On Thu, Apr 01, 2010 at 12:04:44PM +0900, Tejun Heo wrote: > > > diff --git a/drivers/ide/ide-dma.c b/drivers/ide/ide-dma.c > > index ee58c88..62a257f 100644 > > --- a/drivers/ide/ide-dma.c > > +++ b/drivers/ide/ide-dma.c > > @@ -492,6 +492,7 @@ ide_startstop_t ide_dma_timeout_retry(ide_drive_t *drive, int error) > > if (rq) { > > hwif->rq = NULL; > > rq->errors = 0; > > + ide_requeue_request(drive, rq); > > } > > return ret; > > } > > Hmmm... ide_dma_timeout_retry() is called from ide_timer_expiry() if > !hwif->polling. The former returns ide_stopped if the current request > processing should be stopped, in which case ide_timer_expiry() calls > plug_device to 1 which makes it call ide_requeue_and_plug() at the end > of the function. Does the above change make the request to be > requeued twice? No, we clear hwif->rq in ide_dma_timeout_retry so ide_timer_expiry will have nothing to requeue. Besides, we want to requeue here regardless of whether we return ide_stopped. For example, we may return ide_started in case of a pending reset, but as the original request hasn't been completed it must still be requeued. Cheers,
Hello, On 04/01/2010 01:32 PM, Herbert Xu wrote: >> Does the above change make the request to be requeued twice? > > No, we clear hwif->rq in ide_dma_timeout_retry so ide_timer_expiry > will have nothing to requeue. OIC. It's also cleared in ide_timer_expiry() too. Asymmetry among different failure paths worries me. e.g. looking at the code, I can't find how ide_error() would requeue the request either. It looks like each hwif->rq = NULL in failure path should be investigated and the affected ones should be replaced with a function which requeues and clears hwif->rq. Hmmm.... am I misunderstanding something? > Besides, we want to requeue here regardless of whether we return > ide_stopped. For example, we may return ide_started in case of > a pending reset, but as the original request hasn't been completed > it must still be requeued. Yeap, right. ide_started/stopped doesn't have much bearing with the current request. It indicates the current controller/driver state. Thanks.

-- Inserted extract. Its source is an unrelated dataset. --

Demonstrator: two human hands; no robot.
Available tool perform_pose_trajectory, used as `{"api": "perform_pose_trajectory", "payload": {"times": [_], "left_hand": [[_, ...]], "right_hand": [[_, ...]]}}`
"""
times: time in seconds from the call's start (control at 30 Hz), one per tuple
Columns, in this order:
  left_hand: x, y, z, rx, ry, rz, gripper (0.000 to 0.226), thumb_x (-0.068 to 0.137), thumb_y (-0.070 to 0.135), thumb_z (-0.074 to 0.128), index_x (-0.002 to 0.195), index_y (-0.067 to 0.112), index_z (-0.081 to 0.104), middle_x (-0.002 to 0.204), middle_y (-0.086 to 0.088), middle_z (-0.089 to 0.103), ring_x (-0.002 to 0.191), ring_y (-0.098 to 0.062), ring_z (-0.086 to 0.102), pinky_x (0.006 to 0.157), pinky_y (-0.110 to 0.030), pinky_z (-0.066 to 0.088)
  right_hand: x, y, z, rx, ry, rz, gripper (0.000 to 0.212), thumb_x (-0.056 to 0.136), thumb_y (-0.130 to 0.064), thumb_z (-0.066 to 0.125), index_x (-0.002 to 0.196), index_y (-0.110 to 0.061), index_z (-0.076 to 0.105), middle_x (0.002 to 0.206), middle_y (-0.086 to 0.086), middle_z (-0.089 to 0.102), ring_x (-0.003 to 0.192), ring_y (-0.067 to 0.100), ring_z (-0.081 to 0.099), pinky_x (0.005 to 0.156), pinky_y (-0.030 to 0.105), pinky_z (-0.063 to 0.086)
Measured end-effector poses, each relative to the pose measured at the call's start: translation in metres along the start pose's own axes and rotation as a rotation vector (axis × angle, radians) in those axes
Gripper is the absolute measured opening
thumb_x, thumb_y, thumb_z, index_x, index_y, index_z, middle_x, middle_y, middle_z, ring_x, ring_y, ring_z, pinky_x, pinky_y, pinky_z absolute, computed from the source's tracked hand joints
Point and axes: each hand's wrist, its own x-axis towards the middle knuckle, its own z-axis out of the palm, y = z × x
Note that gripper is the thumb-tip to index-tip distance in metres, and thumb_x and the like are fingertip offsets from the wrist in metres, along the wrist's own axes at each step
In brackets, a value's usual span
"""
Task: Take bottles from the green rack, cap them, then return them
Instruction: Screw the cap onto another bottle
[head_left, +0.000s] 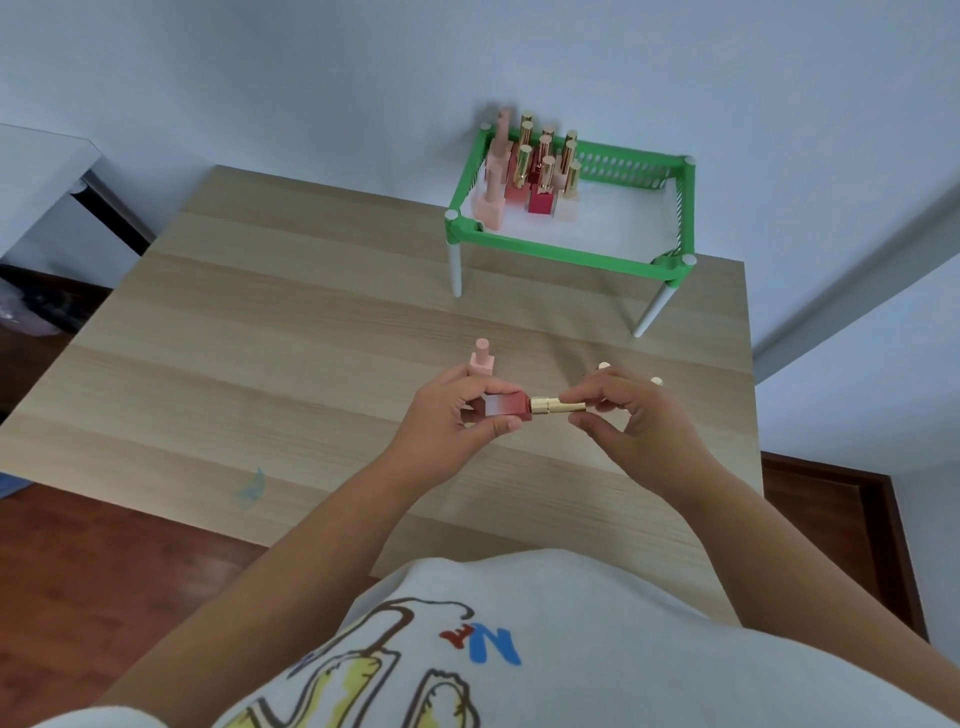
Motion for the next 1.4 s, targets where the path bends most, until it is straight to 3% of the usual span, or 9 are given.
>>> {"api": "perform_pose_trajectory", "payload": {"times": [0.13, 0.2, 0.3, 0.5, 0.73, 0.87, 1.03, 1.23, 1.4], "left_hand": [[-0.0002, 0.0020, 0.0006, 0.005, -0.004, 0.009, 0.033, 0.075, 0.015, 0.080, 0.104, 0.028, 0.072, 0.095, 0.012, 0.059, 0.088, 0.002, 0.058, 0.074, -0.008, 0.047], [0.0006, 0.0022, -0.0002, 0.004, -0.012, 0.011, 0.032, 0.076, 0.015, 0.080, 0.105, 0.026, 0.072, 0.097, 0.011, 0.059, 0.090, 0.003, 0.058, 0.076, -0.008, 0.047], [0.0010, 0.0022, 0.0004, -0.005, -0.016, 0.016, 0.033, 0.076, 0.016, 0.080, 0.105, 0.028, 0.072, 0.098, 0.012, 0.060, 0.093, 0.002, 0.059, 0.077, -0.009, 0.047], [0.0013, 0.0004, 0.0013, 0.012, -0.024, 0.025, 0.033, 0.076, 0.022, 0.080, 0.105, 0.036, 0.071, 0.095, 0.022, 0.058, 0.091, -0.005, 0.060, 0.077, -0.015, 0.051], [-0.0007, 0.0001, 0.0011, 0.016, -0.021, 0.042, 0.033, 0.077, 0.022, 0.079, 0.107, 0.032, 0.071, 0.096, 0.025, 0.058, 0.093, 0.000, 0.059, 0.078, -0.010, 0.048], [-0.0026, -0.0003, 0.0001, 0.019, -0.020, 0.029, 0.034, 0.077, 0.023, 0.080, 0.106, 0.036, 0.070, 0.096, 0.027, 0.057, 0.091, -0.003, 0.060, 0.076, -0.009, 0.048], [-0.0040, 0.0010, 0.0011, 0.004, -0.025, 0.026, 0.034, 0.077, 0.023, 0.079, 0.105, 0.039, 0.070, 0.095, 0.026, 0.058, 0.090, -0.005, 0.060, 0.074, -0.009, 0.047], [-0.0031, 0.0010, 0.0009, 0.022, -0.024, 0.025, 0.033, 0.076, 0.022, 0.080, 0.105, 0.035, 0.071, 0.094, 0.022, 0.058, 0.090, -0.006, 0.060, 0.076, -0.010, 0.049], [-0.0019, 0.0003, 0.0019, 0.036, -0.014, 0.046, 0.032, 0.076, 0.018, 0.080, 0.107, 0.024, 0.072, 0.097, 0.016, 0.058, 0.091, 0.001, 0.060, 0.076, -0.007, 0.047]], "right_hand": [[0.0003, 0.0015, 0.0012, 0.000, 0.012, 0.062, 0.023, 0.084, -0.021, 0.068, 0.096, -0.042, 0.068, 0.084, -0.015, 0.067, 0.075, 0.001, 0.056, 0.069, 0.009, 0.043], [-0.0002, 0.0040, 0.0017, 0.002, -0.003, 0.098, 0.019, 0.085, -0.029, 0.066, 0.100, -0.041, 0.068, 0.083, -0.013, 0.068, 0.073, -0.001, 0.055, 0.068, 0.007, 0.041], [-0.0026, 0.0035, 0.0001, 0.013, -0.001, 0.093, 0.034, 0.077, -0.038, 0.071, 0.111, -0.036, 0.066, 0.094, -0.015, 0.067, 0.083, 0.002, 0.058, 0.074, 0.009, 0.042], [-0.0050, 0.0023, 0.0024, -0.043, 0.036, 0.037, 0.027, 0.078, -0.016, 0.074, 0.099, -0.033, 0.069, 0.090, -0.015, 0.063, 0.079, 0.007, 0.055, 0.073, 0.019, 0.043], [-0.0041, 0.0018, 0.0011, -0.066, 0.014, 0.060, 0.021, 0.082, -0.030, 0.070, 0.101, -0.039, 0.068, 0.083, -0.018, 0.063, 0.076, -0.006, 0.053, 0.070, 0.002, 0.036], [-0.0048, 0.0021, 0.0002, -0.061, -0.005, 0.042, 0.037, 0.073, -0.033, 0.078, 0.108, -0.037, 0.066, 0.088, -0.020, 0.058, 0.078, 0.005, 0.053, 0.070, 0.009, 0.039], [-0.0030, 0.0011, 0.0025, -0.065, 0.026, 0.010, 0.026, 0.077, -0.017, 0.075, 0.097, -0.033, 0.070, 0.086, -0.017, 0.059, 0.076, 0.007, 0.052, 0.068, 0.009, 0.038], [-0.0028, 0.0031, 0.0023, -0.049, 0.012, 0.076, 0.020, 0.081, -0.032, 0.070, 0.101, -0.036, 0.069, 0.078, -0.018, 0.060, 0.074, -0.002, 0.052, 0.069, 0.005, 0.037], [-0.0040, 0.0030, -0.0004, -0.049, -0.006, 0.063, 0.039, 0.073, -0.033, 0.078, 0.110, -0.036, 0.066, 0.087, -0.013, 0.059, 0.075, 0.005, 0.051, 0.068, 0.009, 0.040]]}}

On Thu, Apr 01, 2010 at 01:56:53PM +0900, Tejun Heo wrote: > > OIC. It's also cleared in ide_timer_expiry() too. Asymmetry among > different failure paths worries me. e.g. looking at the code, I can't > find how ide_error() would requeue the request either. It looks like > each hwif->rq = NULL in failure path should be investigated and the > affected ones should be replaced with a function which requeues and > clears hwif->rq. Hmmm.... am I misunderstanding something? I had a look at the rest of them and they seemed to be fine. So are you OK for this patch to go in? Thanks,
Hello, On 04/01/2010 02:54 PM, Herbert Xu wrote: > On Thu, Apr 01, 2010 at 01:56:53PM +0900, Tejun Heo wrote: >> >> OIC. It's also cleared in ide_timer_expiry() too. Asymmetry among >> different failure paths worries me. e.g. looking at the code, I can't >> find how ide_error() would requeue the request either. It looks like >> each hwif->rq = NULL in failure path should be investigated and the >> affected ones should be replaced with a function which requeues and >> clears hwif->rq. Hmmm.... am I misunderstanding something? > > I had a look at the rest of them and they seemed to be fine. In ide_timer_expiry() if drive->waiting_for_dma is false, ide_error() is called, which in turn calls __ide_error() for fs requests. ide_ata_error() will be called if the device is a disk. If the request hasn't reached the retry limit and reset is not necessary, ide_ata_error() will return ide_stopped without requeueing the request. ide_timer_expiry() will clear hwif->rq without requeueing the request and the request will be lost. No? > So are you OK for this patch to go in? Yeah yeah, I think those patches are okay by themselves and am just trying to find out whether anything similar is missing, in which case the requeue might fit better somewhere higher in the call chain. Thanks.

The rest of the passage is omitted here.